Keloğlan da büzüldüğü karanlık ve kuytu köşede gözlerini belertmiş, kepçe kulaklarını sivriltmiş, külahlı cüceleri pür dikkat dinlemiş. Şafak sökülüp ortalık ağarmadan, bu cüceler, birer ikişer ortalıktan silinip yok olmuşlar. Keloğlan saklandığı kuytudan çıkmış. Cücelerin sofrada bıraktıkları ekmek, et parçalarını yemek artıklarını toplamış, karnını doyurmuş, bir yandan da azık torbasını doldurmuş, güneşle birlikte yollara revan olmuş. Harabe hamamın arkasındaki dağa tırmanmış, doruktaki çınarı, dibindeki dört köşe taşı bulmuş. İkindi vaktini beklemiş. Ağacın gölgesi taşın üzerini örtünce, dört köşe taşı kaldırmış. Çıkurun içindeki altınları, elmasları, zümrütleri bulup çıkarmış. Hepsini ceplerine, gögsüne, torbasına doldurmuş.Diğer hazineleride zamanı gelince çıkartırım demiş. Evinin köyünün yolunu tutmuş.

Biz Keloğlanı orada bırakalım.
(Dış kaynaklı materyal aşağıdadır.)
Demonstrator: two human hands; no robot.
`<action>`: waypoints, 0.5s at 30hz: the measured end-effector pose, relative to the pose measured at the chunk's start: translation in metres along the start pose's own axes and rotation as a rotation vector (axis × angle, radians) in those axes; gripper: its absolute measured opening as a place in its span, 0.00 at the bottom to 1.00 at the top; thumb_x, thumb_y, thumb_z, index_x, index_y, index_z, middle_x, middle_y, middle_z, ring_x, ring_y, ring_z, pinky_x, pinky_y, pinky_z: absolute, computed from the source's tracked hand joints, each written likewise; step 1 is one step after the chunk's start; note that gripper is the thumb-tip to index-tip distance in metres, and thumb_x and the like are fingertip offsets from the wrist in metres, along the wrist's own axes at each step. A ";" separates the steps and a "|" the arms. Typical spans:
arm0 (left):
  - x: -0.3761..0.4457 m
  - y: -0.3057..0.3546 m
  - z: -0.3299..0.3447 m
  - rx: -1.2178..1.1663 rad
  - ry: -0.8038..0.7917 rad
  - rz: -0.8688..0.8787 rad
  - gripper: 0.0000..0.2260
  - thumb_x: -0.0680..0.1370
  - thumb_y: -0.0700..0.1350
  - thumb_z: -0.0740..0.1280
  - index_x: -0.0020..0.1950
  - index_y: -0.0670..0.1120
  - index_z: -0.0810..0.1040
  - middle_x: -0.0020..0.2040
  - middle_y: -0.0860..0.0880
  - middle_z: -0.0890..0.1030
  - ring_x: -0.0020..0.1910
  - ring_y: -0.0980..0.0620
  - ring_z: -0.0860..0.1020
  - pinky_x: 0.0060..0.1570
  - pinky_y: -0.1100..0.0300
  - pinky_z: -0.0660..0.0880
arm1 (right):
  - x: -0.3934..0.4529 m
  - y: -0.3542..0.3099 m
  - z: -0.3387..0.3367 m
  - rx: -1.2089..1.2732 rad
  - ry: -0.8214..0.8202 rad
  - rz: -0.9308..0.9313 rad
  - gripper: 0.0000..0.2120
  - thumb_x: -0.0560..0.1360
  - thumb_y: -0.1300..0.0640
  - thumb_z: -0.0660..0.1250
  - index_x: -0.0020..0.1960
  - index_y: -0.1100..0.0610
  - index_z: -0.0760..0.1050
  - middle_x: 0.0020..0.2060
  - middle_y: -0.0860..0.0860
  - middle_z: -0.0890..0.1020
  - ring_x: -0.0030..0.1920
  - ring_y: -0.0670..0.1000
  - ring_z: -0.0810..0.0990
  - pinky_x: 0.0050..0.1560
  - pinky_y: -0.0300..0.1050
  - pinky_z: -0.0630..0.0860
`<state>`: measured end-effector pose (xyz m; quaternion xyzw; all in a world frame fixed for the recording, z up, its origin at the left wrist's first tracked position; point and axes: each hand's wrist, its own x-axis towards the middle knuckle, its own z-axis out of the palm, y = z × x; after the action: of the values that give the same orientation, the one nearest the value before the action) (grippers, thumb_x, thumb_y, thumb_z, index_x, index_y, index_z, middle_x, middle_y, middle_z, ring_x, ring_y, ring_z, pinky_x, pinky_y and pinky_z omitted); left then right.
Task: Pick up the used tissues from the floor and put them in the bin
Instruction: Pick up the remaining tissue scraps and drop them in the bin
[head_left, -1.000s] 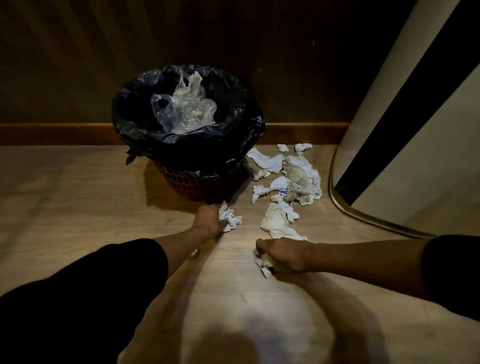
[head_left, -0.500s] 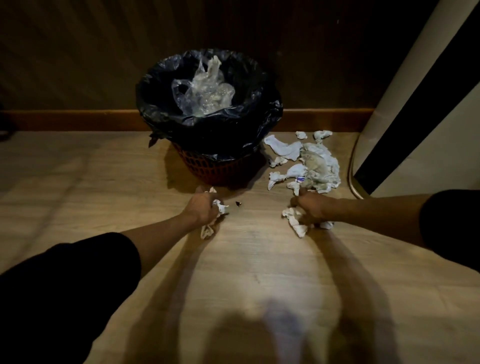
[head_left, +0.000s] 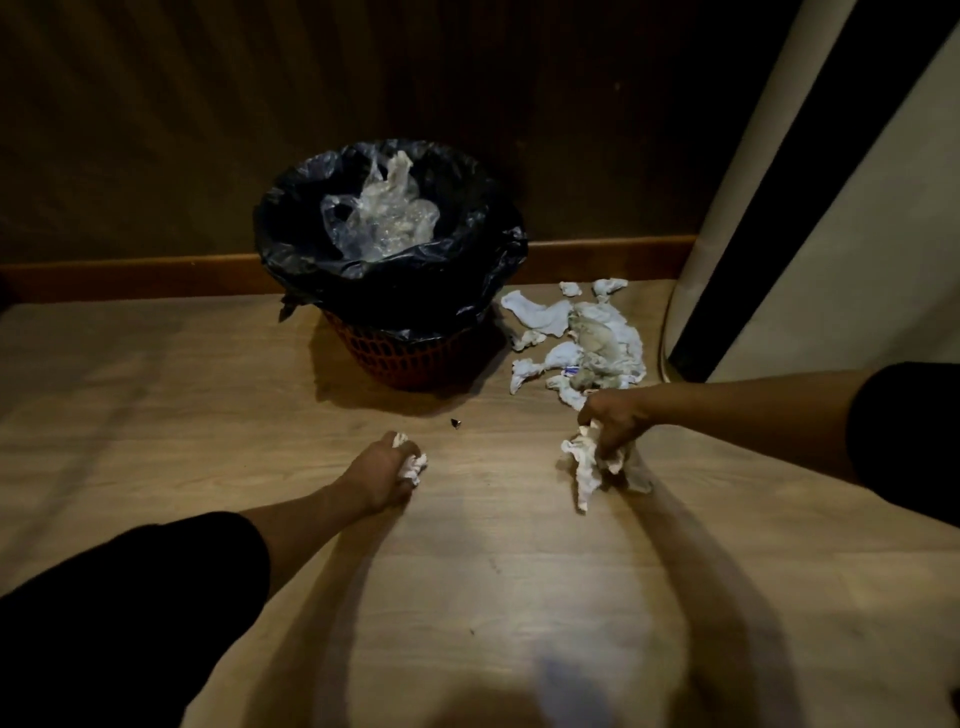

Gelelim şu hain kötü Hasan’a. Şehre varmış Çalışmış, azından çoğundan kazandığı har vurup, harman savurmuş. Adı uğursuza çıkmış, kimse ona iş vermez olmuş. Bir süre orada burada sürünmüş, sonunda köyüne dönmek zorunda kalmış. Yorgun, argın elde avuça birşey yok, sefil gelmiş bakmış ki, davullar dövülüyor, zurnalar ötüyor. Hemen sormuş ilk rastladığına “Kimin derneğidir bu”

Köylü de ona :

“Ağamızın kızıyla, yeni yetme Ahmet Ağa’nın düğünü var. Derneğin sebebi budur…” demiş. Kötü Hasan, yeni yetme Ahmet Ağa’nın kim olduğunu ilkten çıkaramamış biraz daha sorup, soruşturunca Ahmet Ağanın aslında Keloğlan olduğunu anlamış.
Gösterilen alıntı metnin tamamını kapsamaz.